You can see the entropy of a system as the amount of information you gain by looking at the system (measured in bits).

Let’s examine the entropy of a single switch. If you know that this switch is stuck in the ON position, you will gain zero information from looking at it. So the entropy is 0.

If now the switch can be both ON and OFF, its entropy is not 0 because you cannot know with certainty its position before looking at it. So what is its value? Well it depends. Imagine you know that 2/3 of the times it’s in the ON position. Then you have a better chance at guessing its position as if it was 50-50. Thus, you gain less information by looking at the switch if chances are 2/3-1/3 or 1/3-2/3 than if they are 50-50 (1/2-1/2). So the entropy of the switch is maximal when the odds are even, ie when it can be in each state with equal probability.

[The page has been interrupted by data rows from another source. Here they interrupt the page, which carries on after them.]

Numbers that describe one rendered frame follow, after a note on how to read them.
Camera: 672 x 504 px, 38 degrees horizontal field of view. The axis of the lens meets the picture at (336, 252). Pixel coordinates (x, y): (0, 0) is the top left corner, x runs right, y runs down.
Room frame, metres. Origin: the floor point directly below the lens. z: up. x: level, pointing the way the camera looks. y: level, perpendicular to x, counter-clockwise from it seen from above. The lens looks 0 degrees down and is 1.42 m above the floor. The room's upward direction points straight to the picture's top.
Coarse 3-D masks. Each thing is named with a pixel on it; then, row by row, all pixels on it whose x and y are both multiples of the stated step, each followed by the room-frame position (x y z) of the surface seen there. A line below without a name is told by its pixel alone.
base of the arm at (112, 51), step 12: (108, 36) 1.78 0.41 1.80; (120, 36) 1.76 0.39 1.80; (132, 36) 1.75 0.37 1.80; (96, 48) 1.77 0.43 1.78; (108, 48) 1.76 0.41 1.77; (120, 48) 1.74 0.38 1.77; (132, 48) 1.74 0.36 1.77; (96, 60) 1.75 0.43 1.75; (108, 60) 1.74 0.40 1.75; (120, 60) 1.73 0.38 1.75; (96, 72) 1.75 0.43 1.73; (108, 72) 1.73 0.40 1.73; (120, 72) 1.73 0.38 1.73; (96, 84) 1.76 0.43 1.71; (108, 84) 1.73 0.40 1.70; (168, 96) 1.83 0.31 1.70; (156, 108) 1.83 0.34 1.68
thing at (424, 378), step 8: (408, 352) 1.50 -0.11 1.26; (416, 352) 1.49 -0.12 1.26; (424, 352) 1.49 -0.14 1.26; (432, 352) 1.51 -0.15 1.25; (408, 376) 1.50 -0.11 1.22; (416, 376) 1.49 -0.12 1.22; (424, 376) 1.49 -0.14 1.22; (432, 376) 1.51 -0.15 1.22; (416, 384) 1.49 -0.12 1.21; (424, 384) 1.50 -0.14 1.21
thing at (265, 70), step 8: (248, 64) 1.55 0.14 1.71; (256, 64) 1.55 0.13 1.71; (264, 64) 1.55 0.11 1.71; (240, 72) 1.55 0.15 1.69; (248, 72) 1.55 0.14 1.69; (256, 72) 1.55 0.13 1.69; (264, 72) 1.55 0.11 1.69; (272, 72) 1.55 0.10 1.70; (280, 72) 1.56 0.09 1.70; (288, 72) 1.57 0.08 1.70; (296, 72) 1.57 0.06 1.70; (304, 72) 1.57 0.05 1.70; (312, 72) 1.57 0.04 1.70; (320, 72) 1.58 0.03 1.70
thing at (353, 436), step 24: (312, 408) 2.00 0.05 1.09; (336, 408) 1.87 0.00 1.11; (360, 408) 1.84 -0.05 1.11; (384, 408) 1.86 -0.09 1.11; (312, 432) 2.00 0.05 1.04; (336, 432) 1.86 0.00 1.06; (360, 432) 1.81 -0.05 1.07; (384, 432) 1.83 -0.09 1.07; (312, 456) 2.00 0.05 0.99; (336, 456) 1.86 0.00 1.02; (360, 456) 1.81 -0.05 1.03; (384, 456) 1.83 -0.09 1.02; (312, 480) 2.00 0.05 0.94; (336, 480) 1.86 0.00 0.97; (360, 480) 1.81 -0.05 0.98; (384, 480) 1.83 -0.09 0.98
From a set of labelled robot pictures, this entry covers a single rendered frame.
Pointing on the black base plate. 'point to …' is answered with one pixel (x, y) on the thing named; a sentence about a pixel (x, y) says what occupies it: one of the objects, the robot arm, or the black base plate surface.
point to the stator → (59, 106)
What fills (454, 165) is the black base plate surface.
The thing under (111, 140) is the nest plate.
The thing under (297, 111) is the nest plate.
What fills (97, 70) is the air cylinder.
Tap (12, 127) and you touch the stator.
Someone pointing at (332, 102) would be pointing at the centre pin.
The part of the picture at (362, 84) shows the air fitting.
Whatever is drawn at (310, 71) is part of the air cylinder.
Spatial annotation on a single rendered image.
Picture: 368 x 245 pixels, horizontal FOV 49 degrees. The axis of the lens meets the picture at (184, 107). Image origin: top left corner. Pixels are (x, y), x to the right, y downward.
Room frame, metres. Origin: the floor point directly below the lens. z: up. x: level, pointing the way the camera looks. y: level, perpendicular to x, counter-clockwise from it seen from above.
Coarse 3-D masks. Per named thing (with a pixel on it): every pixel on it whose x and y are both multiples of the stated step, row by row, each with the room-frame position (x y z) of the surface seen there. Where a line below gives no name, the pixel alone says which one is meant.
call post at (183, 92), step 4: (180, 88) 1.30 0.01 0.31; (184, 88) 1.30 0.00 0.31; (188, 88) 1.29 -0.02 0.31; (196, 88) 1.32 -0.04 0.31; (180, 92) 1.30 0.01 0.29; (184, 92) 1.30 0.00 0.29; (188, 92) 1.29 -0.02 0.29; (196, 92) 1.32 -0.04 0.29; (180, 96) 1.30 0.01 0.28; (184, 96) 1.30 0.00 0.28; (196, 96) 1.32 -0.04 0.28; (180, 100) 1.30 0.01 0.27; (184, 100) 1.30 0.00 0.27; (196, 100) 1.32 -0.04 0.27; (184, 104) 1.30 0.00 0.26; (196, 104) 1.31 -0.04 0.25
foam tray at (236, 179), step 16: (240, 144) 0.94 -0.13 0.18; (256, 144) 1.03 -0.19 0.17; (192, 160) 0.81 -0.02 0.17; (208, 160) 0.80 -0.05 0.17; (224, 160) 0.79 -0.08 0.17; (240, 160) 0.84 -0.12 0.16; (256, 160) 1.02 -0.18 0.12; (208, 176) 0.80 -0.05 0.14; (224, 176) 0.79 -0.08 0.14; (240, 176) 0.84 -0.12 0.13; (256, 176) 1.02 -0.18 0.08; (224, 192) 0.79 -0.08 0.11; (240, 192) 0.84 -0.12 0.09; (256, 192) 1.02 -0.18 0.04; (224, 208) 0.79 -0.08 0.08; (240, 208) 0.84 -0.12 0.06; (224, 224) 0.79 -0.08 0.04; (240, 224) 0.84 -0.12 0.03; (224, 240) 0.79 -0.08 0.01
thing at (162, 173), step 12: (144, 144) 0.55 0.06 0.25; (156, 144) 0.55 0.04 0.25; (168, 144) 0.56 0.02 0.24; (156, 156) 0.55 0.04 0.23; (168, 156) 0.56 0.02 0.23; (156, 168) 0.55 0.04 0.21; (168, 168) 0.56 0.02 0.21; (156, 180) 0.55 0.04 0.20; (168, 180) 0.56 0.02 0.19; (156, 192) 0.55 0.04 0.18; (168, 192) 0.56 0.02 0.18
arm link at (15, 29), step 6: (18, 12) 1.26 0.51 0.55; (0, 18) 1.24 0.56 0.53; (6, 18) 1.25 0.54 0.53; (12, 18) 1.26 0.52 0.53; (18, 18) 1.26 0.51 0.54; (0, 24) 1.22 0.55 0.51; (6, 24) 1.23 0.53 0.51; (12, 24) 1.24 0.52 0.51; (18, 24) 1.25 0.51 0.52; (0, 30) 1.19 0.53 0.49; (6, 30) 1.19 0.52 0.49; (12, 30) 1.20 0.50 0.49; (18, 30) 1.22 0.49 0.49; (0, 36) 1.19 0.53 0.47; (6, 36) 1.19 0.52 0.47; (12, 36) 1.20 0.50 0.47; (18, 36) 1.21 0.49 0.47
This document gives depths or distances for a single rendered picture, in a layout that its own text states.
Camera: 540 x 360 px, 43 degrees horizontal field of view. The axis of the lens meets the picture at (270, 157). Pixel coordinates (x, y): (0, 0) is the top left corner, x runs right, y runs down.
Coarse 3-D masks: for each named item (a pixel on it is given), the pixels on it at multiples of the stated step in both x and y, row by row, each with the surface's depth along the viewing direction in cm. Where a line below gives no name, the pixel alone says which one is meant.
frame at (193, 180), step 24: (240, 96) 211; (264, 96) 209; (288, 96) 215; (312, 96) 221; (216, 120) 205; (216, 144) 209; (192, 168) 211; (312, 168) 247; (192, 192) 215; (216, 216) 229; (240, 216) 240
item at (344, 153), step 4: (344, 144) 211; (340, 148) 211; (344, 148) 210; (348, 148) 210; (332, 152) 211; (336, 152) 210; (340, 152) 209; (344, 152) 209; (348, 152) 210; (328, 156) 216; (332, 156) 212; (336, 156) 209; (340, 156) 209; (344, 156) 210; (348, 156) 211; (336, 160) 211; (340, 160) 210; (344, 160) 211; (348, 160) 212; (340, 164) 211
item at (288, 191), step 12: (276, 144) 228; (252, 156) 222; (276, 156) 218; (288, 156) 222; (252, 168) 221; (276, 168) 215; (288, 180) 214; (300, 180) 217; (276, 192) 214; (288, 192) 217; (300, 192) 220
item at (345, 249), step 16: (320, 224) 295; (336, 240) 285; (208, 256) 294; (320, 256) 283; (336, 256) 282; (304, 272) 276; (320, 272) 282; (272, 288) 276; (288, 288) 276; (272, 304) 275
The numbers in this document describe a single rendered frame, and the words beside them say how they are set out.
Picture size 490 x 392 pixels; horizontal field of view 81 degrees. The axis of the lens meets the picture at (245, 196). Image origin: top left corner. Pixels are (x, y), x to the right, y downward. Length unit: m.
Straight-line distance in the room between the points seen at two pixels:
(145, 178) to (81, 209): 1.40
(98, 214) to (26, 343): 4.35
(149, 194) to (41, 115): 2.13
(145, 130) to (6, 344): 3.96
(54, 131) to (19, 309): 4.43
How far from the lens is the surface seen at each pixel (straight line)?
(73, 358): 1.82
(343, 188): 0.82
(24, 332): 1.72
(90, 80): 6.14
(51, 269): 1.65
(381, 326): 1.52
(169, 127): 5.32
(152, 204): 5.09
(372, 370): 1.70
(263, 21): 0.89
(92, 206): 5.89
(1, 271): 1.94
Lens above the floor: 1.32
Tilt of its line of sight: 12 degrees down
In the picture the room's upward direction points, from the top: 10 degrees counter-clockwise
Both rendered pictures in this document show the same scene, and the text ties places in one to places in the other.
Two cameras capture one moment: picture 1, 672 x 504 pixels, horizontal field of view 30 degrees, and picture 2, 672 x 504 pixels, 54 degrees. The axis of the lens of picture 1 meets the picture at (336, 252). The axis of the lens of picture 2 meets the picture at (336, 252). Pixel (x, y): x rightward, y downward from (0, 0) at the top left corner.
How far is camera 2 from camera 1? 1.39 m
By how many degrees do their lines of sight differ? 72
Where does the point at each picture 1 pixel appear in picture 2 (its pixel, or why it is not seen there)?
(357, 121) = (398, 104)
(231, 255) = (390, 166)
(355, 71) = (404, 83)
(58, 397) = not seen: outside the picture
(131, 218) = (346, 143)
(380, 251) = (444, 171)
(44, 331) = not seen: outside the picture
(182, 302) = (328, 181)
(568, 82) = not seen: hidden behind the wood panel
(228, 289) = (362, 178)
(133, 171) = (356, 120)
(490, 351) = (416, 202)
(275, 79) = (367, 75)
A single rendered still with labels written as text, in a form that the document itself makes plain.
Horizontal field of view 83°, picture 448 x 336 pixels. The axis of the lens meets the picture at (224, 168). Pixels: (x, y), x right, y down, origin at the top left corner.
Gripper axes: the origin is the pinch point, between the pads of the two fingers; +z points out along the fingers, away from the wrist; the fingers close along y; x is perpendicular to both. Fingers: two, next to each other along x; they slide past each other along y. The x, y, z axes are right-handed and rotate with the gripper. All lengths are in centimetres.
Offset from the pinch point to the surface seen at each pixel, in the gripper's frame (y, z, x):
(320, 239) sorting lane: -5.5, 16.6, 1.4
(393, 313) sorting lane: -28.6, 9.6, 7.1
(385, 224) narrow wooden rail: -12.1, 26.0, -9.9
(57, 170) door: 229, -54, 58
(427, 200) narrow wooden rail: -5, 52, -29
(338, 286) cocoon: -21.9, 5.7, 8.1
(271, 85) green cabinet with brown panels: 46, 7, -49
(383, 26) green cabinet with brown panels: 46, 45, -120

Now consider a system of 100 switches. It can be in 2x2x2x… 100 times states, or 2^100. The number of states is immensely more, but the same rule holds: entropy is maximal when the odds are equal between all states. Or course this maximal is a lot higher than for a single switch because you need to take information on 100 switches (actually it’s simply 100x as much). The universe is the same, just with a lot more degrees of freedom.

You perhaps know the second law of thermodynamics: entropy always increases. This means that any physical system tends towards equalizing the odds. Physically, equal odds correspond to homogeneous systems. That’s why ink irreversibly diffuses in water: it’s pushed by entropy.

About heat: heat makes particles more agitated. They move around more. Let’s say particle A can be in position 1, 2 and 3. When it’s cold it’s gonna be in position 2 90% of the time and in position 1 and 3 5% of the time each. When it’s hot it’s gonna be 40% of the time in 2 and 30% of the time each in 1 and 3. So heat pushes towards equal odds. A consequence is that the second law makes heat easy to create but hard to destroy. You can convert electrical or mechanical energy to heat with almost perfect efficiency, but the opposite direction is much less efficient (typically 30-50%).

Final point: making a cold object 10° warmer increases entropy more than making a hot object (of the same mass) 10° warmer. In terms of entropy creation, there are diminishing returns with temperature. That’s why if you put a hot and a cold object in contact, physics will dictate that the heat flows from the hot object to the cold one until they reach equilibrium. Cooling down the hot object destroys less entropy than is created by warming up the cold one.